TASK TO CARRY OUT
What lines of the material below hold the string "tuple"? Copy them out.
=== PROVIDED ENTRIES ===
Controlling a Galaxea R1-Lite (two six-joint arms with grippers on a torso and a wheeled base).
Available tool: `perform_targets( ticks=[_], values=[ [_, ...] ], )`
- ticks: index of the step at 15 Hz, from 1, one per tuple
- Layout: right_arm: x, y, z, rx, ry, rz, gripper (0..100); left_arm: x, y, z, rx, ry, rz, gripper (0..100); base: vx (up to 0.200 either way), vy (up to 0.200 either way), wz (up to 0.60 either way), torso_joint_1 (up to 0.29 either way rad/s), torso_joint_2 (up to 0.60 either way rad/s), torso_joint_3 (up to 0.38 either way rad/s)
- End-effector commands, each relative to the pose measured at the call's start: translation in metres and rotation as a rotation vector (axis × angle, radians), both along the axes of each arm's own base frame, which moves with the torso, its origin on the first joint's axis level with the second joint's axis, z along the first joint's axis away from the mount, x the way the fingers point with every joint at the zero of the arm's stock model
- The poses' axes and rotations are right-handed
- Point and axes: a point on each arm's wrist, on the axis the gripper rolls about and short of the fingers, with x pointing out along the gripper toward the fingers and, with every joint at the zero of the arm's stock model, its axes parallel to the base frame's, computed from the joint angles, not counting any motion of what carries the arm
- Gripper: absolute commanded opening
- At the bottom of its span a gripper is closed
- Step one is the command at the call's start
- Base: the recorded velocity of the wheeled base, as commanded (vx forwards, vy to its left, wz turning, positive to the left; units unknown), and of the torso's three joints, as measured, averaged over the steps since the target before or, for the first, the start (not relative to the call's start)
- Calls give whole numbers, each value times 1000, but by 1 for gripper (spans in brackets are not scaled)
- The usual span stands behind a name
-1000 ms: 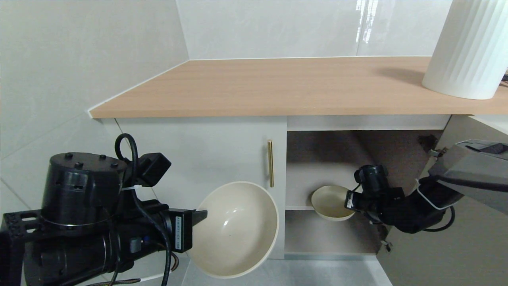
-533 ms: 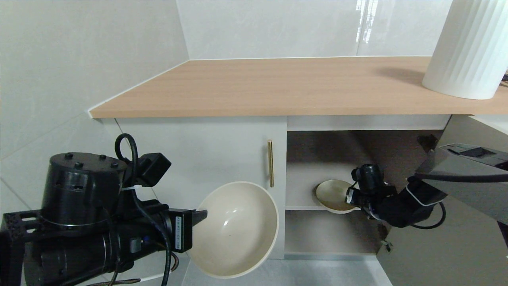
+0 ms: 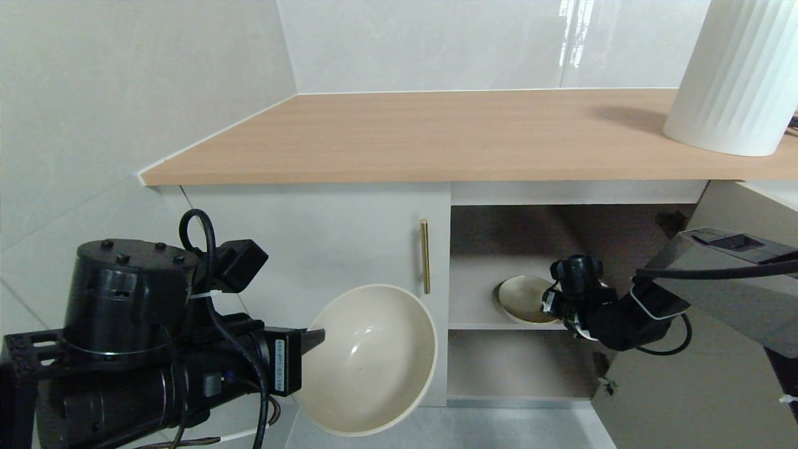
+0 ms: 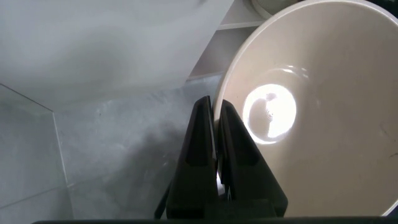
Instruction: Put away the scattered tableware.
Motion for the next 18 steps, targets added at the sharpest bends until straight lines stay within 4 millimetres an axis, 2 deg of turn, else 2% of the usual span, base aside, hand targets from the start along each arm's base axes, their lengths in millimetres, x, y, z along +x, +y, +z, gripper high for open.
perform_targets(
  ticks=[1, 16, 17, 18],
  values=[
    [4, 0, -2, -3, -7, -8, 0, 0, 0, 1, -2, -2, 1, 0, 0, 0, 0, 0, 0, 0],
    [17, 1, -3, -17, -38, -42, 0, 0, 0, 0, 0, 0, -1, 0, 0, 0, 0, 0, 0, 0],
    [17, 1, -3, -17, -38, -42, 100, 0, 0, 0, 0, 0, 1, 0, 0, 0, 0, 0, 0, 0],
    [17, 1, -3, -17, -40, -43, 100, 0, 0, 0, -1, -1, -1, 0, 0, 0, 0, 0, 0, 0]
  ],
)
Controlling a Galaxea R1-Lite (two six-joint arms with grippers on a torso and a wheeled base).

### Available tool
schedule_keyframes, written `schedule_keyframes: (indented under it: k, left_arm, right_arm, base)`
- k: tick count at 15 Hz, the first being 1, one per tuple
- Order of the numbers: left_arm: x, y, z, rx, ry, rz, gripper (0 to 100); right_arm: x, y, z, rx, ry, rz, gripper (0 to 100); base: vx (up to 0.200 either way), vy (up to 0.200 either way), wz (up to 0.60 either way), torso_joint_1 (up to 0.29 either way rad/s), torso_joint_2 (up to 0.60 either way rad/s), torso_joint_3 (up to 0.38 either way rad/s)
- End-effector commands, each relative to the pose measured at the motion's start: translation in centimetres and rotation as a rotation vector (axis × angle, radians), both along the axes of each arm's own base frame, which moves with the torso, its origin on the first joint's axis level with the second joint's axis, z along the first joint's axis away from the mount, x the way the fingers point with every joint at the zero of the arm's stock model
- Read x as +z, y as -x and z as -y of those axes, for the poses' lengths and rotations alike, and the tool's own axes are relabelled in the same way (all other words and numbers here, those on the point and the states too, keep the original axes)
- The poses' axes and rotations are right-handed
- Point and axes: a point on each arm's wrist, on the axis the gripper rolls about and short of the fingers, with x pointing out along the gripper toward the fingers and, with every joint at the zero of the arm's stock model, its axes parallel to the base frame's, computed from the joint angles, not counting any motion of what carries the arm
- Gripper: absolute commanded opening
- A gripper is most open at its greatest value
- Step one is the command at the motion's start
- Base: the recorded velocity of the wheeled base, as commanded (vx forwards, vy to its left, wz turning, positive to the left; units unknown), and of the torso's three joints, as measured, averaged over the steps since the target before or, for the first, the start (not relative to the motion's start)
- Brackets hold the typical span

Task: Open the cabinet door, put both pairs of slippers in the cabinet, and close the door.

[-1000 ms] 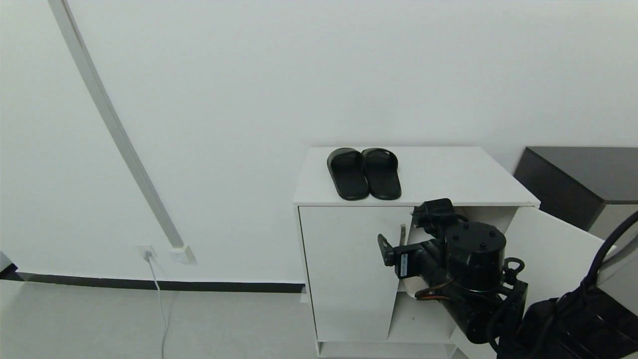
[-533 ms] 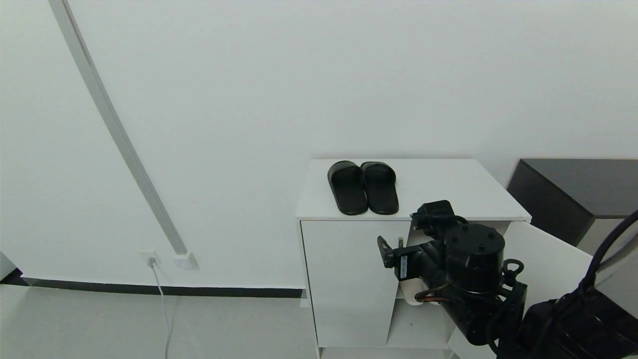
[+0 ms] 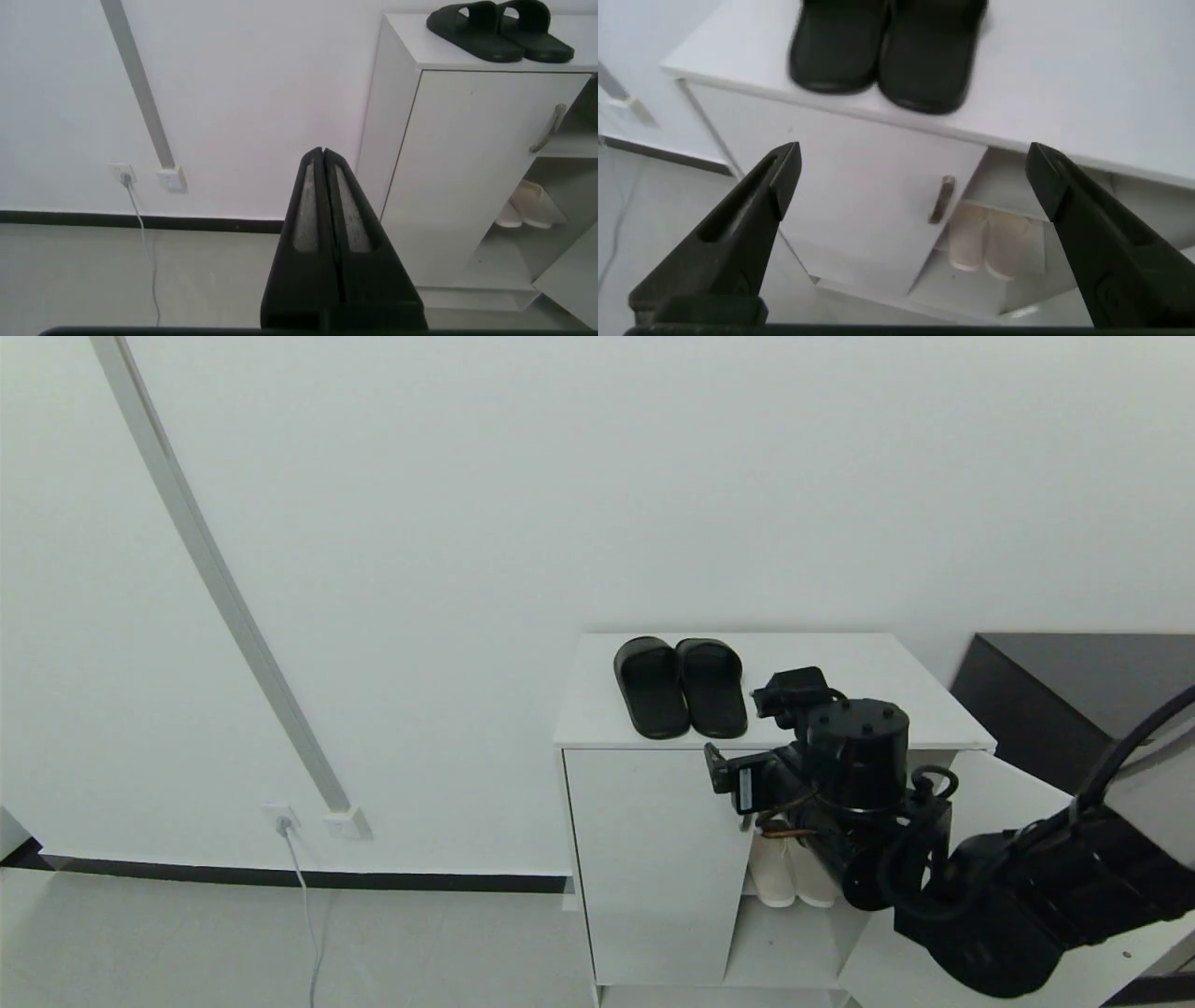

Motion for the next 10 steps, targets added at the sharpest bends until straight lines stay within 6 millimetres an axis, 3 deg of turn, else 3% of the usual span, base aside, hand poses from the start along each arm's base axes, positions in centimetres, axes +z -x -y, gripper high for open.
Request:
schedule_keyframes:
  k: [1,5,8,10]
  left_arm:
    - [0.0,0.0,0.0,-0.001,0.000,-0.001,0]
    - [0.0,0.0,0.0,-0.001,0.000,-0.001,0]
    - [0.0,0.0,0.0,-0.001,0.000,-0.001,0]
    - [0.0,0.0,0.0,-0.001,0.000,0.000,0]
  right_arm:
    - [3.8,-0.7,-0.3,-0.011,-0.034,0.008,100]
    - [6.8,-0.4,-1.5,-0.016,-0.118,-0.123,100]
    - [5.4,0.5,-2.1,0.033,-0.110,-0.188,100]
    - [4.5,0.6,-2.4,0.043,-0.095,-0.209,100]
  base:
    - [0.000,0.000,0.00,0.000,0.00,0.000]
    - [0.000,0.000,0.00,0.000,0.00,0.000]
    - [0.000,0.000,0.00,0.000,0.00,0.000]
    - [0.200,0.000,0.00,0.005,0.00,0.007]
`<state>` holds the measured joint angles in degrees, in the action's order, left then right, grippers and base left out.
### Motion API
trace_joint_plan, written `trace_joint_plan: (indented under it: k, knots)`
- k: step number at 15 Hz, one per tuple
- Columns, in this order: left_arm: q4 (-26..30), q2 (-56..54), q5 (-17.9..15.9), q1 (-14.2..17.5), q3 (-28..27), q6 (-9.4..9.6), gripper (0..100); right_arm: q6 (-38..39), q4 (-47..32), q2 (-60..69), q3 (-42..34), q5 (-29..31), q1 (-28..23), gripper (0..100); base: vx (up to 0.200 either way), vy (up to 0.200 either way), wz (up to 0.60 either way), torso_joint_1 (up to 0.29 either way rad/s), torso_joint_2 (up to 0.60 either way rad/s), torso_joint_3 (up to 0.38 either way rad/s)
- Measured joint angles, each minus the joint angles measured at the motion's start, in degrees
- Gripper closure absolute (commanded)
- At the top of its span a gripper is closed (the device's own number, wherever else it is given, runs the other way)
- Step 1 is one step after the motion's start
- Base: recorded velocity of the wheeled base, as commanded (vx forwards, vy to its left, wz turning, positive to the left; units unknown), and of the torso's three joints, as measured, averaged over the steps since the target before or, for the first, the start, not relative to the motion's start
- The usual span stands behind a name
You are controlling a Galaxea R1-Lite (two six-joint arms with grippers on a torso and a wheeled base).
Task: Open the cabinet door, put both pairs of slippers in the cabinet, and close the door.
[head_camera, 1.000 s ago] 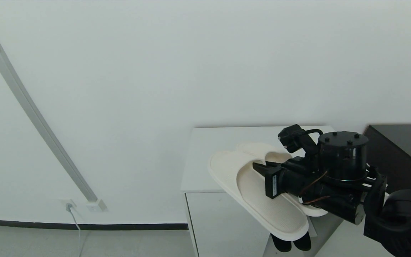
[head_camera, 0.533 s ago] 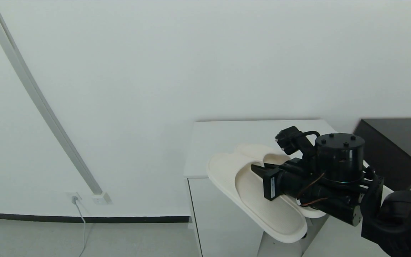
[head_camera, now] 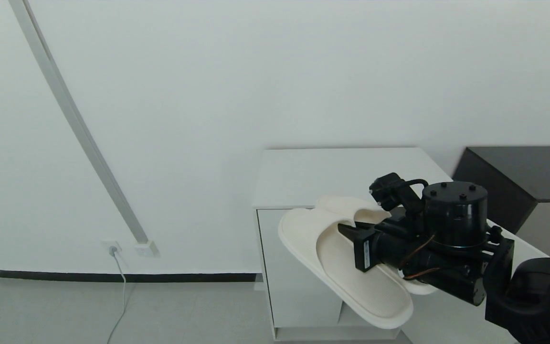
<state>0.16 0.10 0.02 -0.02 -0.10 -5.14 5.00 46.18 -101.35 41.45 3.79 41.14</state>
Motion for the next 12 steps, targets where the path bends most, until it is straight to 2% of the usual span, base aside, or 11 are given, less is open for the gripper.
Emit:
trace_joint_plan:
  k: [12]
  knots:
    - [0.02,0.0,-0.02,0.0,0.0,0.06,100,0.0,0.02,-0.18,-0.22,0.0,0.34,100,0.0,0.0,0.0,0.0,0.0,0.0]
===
FINAL ANSWER
- ticks: index of the step at 15 Hz, from 1, one per tuple
- k: tick count at 15 Hz, the first being 1, one per tuple
- k: step number at 15 Hz, one per tuple

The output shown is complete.